**Work request**
Note how many lines of the material that follows include the string "mount", and state only that number.

**Exercise material**
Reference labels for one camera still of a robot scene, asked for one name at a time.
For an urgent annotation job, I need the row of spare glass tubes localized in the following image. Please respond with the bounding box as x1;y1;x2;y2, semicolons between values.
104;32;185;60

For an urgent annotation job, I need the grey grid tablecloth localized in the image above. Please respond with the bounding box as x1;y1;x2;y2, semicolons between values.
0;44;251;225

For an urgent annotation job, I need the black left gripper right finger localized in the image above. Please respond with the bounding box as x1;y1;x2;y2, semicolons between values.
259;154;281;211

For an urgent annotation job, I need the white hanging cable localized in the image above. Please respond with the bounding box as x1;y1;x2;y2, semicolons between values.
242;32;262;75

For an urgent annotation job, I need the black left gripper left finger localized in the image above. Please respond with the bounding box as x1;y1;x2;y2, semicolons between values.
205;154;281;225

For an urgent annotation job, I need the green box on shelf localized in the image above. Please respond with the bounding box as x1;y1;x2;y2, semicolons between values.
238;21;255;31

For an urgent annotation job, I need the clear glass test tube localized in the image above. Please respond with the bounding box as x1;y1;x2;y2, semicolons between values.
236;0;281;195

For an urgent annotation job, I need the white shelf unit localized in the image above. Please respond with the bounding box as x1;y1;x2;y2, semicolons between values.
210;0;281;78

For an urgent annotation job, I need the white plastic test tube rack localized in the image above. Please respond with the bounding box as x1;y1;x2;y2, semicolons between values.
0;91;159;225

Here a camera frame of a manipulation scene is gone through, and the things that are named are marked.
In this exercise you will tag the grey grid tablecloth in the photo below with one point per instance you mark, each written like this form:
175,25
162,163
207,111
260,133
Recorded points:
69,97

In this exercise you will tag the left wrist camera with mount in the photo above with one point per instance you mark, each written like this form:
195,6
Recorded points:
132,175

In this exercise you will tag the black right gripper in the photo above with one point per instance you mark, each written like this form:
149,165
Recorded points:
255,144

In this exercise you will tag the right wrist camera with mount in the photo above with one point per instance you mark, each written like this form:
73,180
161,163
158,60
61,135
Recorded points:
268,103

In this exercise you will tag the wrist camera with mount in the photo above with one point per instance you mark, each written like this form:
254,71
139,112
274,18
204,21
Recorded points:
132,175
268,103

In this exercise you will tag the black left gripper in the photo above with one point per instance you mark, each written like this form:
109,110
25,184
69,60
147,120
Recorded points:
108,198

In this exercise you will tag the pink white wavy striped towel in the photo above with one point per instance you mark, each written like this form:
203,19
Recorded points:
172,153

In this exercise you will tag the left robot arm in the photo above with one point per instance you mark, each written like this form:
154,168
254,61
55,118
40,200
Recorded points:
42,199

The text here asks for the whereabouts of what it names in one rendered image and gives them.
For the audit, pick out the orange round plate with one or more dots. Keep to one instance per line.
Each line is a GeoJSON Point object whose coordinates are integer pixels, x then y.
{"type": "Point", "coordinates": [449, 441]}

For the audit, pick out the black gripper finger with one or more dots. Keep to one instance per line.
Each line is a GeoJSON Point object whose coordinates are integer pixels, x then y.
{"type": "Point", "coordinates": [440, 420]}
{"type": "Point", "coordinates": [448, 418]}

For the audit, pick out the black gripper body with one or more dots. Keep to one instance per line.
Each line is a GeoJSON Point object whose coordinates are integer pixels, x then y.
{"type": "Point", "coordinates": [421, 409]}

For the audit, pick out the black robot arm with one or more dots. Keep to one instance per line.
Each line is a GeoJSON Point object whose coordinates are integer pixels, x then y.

**Output of the exercise**
3